** WHAT IS BEING ASKED **
Scan the listing and copy each line where the word "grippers" is present.

** PROVIDED DATA **

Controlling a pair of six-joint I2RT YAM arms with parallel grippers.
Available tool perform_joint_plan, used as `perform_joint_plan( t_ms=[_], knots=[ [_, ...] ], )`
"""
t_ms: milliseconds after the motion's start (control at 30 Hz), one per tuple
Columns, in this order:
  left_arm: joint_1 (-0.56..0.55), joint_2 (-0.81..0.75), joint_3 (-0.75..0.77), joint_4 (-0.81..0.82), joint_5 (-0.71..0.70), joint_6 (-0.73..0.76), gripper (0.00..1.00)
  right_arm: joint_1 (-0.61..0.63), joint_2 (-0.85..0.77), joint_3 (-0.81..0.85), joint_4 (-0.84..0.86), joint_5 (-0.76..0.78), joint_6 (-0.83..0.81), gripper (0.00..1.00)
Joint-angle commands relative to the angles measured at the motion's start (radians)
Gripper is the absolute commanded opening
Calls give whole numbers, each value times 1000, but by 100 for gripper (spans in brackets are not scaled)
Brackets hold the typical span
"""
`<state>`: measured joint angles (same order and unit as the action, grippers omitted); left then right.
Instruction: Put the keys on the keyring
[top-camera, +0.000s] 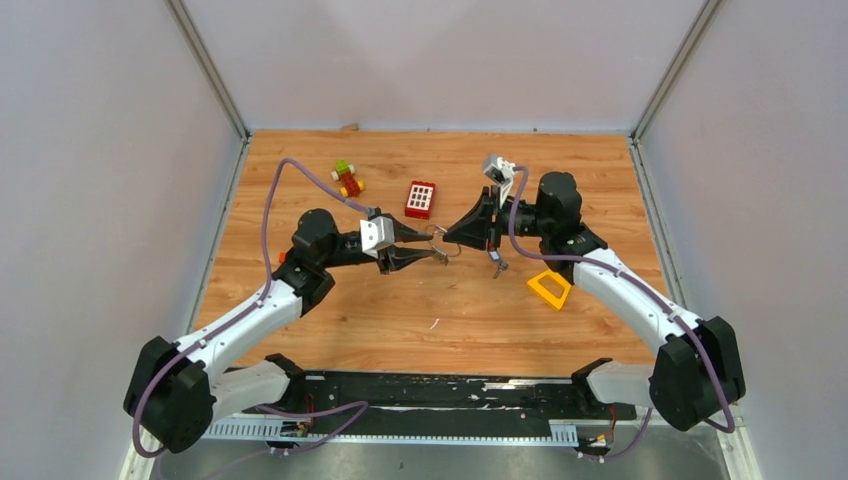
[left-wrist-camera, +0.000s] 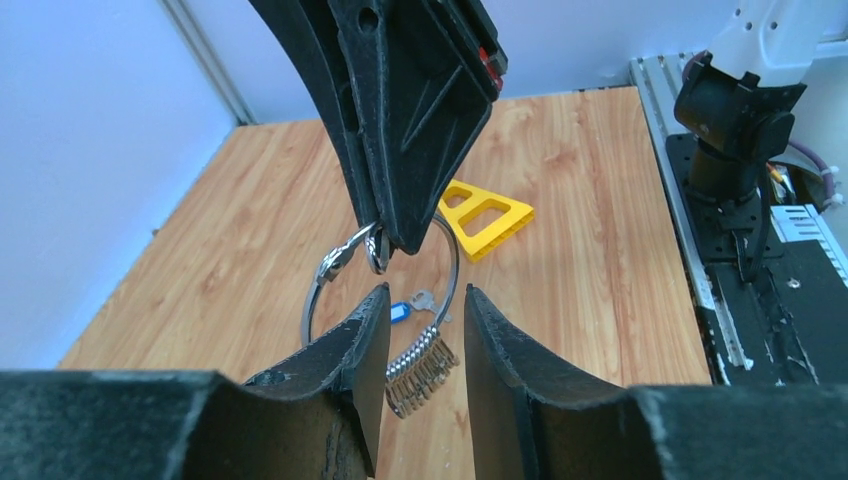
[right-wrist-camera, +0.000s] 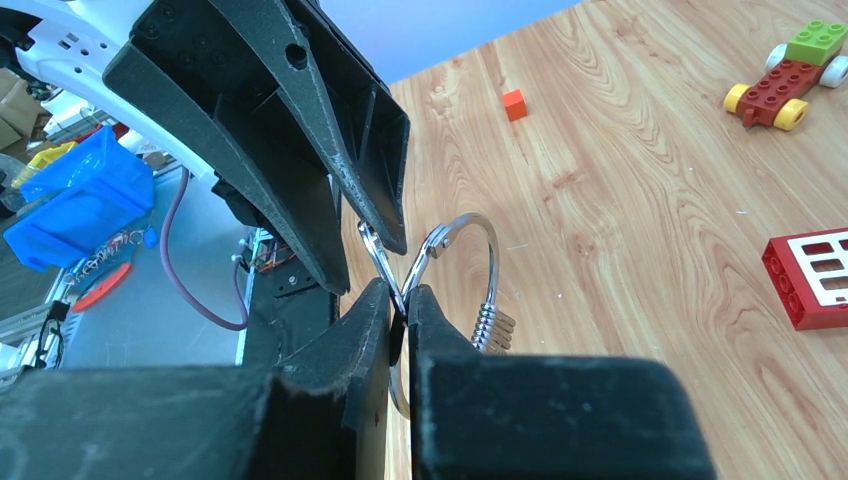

** PROBLEM SOLUTION **
Controlling a pair of six-joint I2RT YAM arms with parallel grippers.
`<state>`: measured joint angles (same order and unit as the action, grippers omitted); left then right.

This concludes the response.